- _EXERCISE AIM_: Your answer should hold every line of the records below that contains the string "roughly".

(EXTRACTED MATERIAL Opens)

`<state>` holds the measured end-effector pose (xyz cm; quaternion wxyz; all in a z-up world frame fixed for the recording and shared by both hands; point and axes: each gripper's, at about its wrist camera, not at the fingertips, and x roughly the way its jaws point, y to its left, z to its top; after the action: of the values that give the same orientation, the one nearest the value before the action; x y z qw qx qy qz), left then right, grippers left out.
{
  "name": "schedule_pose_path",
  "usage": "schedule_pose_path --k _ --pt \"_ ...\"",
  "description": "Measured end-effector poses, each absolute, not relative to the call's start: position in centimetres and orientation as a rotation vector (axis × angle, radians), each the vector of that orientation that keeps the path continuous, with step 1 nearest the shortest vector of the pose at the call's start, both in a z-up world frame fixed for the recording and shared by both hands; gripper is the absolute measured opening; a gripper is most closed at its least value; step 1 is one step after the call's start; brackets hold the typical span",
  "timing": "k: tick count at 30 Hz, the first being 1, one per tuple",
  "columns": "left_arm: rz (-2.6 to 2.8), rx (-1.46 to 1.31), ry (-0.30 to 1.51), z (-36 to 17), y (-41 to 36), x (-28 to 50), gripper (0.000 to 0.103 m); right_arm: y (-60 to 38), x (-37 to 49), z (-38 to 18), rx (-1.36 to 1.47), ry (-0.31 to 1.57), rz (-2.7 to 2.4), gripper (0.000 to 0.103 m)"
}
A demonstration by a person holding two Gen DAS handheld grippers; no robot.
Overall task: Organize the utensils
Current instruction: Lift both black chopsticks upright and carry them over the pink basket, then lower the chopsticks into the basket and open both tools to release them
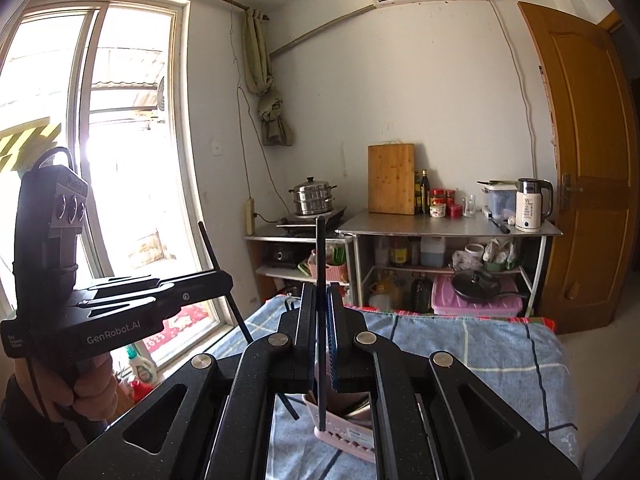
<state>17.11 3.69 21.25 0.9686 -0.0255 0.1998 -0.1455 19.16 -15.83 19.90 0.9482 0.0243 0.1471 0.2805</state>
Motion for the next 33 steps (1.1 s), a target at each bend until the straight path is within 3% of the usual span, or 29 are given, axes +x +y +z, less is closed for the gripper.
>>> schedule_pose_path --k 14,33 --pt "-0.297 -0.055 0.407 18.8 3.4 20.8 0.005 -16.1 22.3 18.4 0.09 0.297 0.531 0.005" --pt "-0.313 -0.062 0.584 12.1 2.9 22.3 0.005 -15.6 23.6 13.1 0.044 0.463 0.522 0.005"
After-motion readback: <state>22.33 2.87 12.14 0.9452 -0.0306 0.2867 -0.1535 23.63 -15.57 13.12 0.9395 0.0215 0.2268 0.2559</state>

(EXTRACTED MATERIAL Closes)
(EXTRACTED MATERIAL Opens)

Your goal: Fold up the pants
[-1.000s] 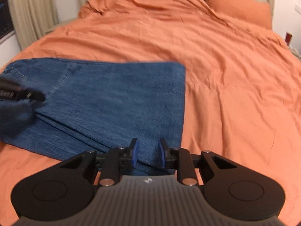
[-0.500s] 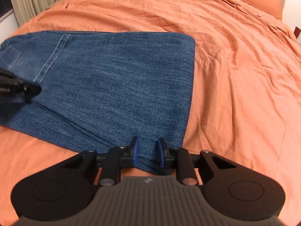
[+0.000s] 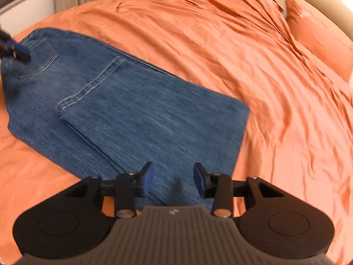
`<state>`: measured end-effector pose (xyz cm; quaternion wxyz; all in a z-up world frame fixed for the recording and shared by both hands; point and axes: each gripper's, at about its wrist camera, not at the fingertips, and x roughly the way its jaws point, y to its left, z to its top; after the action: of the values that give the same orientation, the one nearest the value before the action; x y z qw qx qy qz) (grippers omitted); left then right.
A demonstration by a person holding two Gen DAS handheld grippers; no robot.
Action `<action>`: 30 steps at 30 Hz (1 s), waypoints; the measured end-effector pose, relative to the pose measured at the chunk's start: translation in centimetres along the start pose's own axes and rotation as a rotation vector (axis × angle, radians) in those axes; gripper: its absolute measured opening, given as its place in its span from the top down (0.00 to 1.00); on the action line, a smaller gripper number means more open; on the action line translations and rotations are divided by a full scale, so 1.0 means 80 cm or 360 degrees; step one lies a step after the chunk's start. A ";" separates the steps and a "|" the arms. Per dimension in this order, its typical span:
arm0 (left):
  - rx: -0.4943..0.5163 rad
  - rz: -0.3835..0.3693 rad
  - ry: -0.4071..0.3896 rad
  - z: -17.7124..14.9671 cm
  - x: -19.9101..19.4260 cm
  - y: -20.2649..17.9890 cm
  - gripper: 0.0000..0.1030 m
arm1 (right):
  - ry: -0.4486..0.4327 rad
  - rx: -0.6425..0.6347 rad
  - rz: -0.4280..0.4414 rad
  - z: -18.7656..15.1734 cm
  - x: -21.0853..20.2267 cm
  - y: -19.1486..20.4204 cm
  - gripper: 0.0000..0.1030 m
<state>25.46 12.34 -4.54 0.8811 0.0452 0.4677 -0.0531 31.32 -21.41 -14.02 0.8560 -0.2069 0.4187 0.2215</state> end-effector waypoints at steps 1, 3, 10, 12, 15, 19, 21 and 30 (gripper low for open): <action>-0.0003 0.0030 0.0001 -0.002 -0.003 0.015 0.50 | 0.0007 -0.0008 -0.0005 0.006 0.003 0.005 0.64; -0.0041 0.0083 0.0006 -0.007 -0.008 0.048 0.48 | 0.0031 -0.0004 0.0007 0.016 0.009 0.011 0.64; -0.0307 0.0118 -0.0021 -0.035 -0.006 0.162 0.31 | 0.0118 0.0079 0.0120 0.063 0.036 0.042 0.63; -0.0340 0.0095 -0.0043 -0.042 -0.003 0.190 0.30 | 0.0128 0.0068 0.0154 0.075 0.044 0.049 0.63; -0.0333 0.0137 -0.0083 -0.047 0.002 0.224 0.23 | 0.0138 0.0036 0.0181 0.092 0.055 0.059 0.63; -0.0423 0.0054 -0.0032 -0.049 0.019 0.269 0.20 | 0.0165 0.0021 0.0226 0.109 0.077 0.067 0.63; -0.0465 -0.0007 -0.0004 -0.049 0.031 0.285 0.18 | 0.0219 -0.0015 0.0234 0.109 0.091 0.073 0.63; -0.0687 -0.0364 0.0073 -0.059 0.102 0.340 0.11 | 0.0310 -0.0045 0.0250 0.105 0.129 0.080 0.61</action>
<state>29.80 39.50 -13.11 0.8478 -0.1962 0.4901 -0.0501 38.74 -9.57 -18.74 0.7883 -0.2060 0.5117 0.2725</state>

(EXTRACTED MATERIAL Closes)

- _TASK RESULT_:
`<state>` holds the measured end-effector pose (xyz cm; quaternion wxyz; all in a z-up world frame fixed for the recording and shared by both hands; point and axes: each gripper's, at about its wrist camera, not at the fingertips, and x roughly the way its jaws point, y to its left, z to its top; after the action: of the values that give the same orientation, the one nearest the value before the action; x y z qw qx qy qz), left then right, grippers left out.
`<state>`: measured end-effector pose (xyz cm; quaternion wxyz; all in a z-up world frame fixed for the recording and shared by both hands; point and axes: each gripper's, at about its wrist camera, not at the fingertips, and x roughly the way its jaws point, y to its left, z to its top; after the action: of the values that give the same orientation, the one nearest the value before the action; x y z qw qx qy qz) (grippers omitted); left then right.

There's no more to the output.